Мне с братом позволили взглянуть на умершего ребенка прежде чем его положили в гроб; я вижу его до сих пор, бледного и прекрасного, с черным пятном посредине белого воскового лба, и я помню мертвенный холод охвативший меня, когда я поцеловала маленького брата. Я в первый раз коснулась смерти. Черное пятно произвело на меня странное впечатление, и только много времени спустя я узнала отчего оно произошло. Мне рассказали, что как только ребенок умер, мать страстно поцеловала его в лоб. Какая страшная мысль, что прощальный поцелуй матери отпечатлелся первым признаком разложения на лице ребенка!

Я упоминаю об этих детских впечатлениях не потому что считаю их замечательными или необыкновенными; они только показывают, что восприимчивость к впечатлениям нефизического свойства, была одной из характерных черт моего детства, и существовала также в других членах моей семьи. Мы получаем в наследство от родителей свою физическую природу, а восприимчивость к психическим ощущениям составляет одно из свойств физической природы; в нашей семье, как почти во всех ирландских семьях, все верили в «духов»; мать моя рассказывала мне, как она слышала жалобный плач домашней феи пред смертью кого-то из членов семьи. Для меня в детстве всякие эльфы и феи были реальными существами и мои куклы казались мне такими же детьми, как я сама.
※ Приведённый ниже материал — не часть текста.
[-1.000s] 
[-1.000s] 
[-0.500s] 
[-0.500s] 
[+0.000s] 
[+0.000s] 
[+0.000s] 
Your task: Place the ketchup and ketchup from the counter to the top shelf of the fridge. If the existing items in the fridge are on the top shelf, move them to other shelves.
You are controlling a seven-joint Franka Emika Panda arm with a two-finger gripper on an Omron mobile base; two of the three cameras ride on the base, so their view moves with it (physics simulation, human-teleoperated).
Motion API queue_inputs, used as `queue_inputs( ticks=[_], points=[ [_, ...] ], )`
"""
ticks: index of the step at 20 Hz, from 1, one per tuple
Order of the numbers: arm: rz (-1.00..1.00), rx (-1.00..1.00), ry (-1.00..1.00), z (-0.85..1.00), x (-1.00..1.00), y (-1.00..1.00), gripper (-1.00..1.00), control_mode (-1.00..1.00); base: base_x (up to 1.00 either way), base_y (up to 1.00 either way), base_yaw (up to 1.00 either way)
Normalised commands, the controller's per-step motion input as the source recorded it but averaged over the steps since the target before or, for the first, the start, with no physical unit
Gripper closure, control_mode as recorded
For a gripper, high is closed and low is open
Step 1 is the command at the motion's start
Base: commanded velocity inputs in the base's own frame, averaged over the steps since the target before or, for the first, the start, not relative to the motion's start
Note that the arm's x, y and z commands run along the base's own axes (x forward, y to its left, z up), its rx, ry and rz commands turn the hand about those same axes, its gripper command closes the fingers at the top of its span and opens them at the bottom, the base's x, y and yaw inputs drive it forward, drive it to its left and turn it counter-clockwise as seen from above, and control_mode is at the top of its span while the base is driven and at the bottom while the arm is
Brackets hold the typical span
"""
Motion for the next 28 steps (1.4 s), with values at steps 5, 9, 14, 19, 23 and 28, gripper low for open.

Марионетки были для меня живыми созданиями и трагедии, которые они разыгрывали, стоили мне много слез; до сих пор помню, как я раз убежала при виде приближающегося кукольного театра, и зарылась в подушки у себя в комнате, чтобы не слышать как будут бить угнетенного ребенка в представляемой драме и как он будет плакать. Все предметы, окружающие меня, казались мне живыми, я целовала цветы с тем же чувством, как ласкала котят, и чудесно проводила время, переживая всевозможные выдуманные сказки среди моих игрушек, только считавшихся неодушевленными. Но в этой жизни среди созданий фантазии сказалась серьезная сторона, когда в нее вмешался элемент религии.

Глава II

Для матери моей началось теперь время борьбы и забот. До того, со времени своего замужества, она не знала денежных забот, потому что её муж зарабатывал вполне достаточно для своей семьи; он казался на вид очень здоровым и сильным и никакая забота не омрачала их мыслей о будущем. Умирая он был уверен, что оставляет жену и детей обеспеченными, по крайней мере, от денежных затруднений. В этом он ошибся. Я не знаю никаких подробностей, но знаю, что когда все выяснилось, вдове и детям ничего не осталось, кроме незначительной суммы наличных денег. Решение, к которому мать моя пришла в виду этих обстоятельств, очень характерно. Два родственника её мужа, Вестерн и сэр Вильям Вуд, предлагали ей воспитать её сына на свой счет, отдать его в хорошую городскую школу, а потом помочь ему сделаться коммерсантом, содействуя ему своим влиянием в лондонских деловых сферах. Но отец и мать мальчика рисовали себе совершенно иным будущее старшего сына; его готовили к поступлению в одну из специальных школ, а затем в университет; он должен был избрать одну из «ученых профессий», – сделаться пастором, как этого желала мать, или юристом, как надеялся отец. Чувствуя близость смерти, отец мой ни на чем так не настаивал, как на том, чтобы Гэрри получил как можно лучшее воспитание, и вдова его твердо решила исполнить это последнее желание. В её глазах городская школа не была «самым лучшим воспитанием», и ирландская гордость возмущалась при мысли, что сын её не будет «университетским человеком». На голову молодой вдовы посыпалось множество попреков за её «глупую гордость»; особенно усердствовали женские члены семьи Вудов, и её непоколебимость в следовании своему решению послужила предметом сильного взаимного охлаждения между ними и ею. Но Вестерн и Вильям, хотя тоже осуждали ее до некоторой степени, все таки остались её друзьями и оказывали ей помощь на первых порах её тяжелой борьбы. После долгих размышлений, она решила, что сын её будет воспитываться в Гарроу, где плата сравнительно недорога для приходящих учеников, и что потом он отправится в Кембридж или в Оксфорд, смотря по тому, какое направление примут его интеллектуальные вкусы. Это было смелой программой для вдовы без всяких средств, но она выполнила ее целиком, потому что трудно себе представить более твердую волю в слабом теле, чем у моей матери.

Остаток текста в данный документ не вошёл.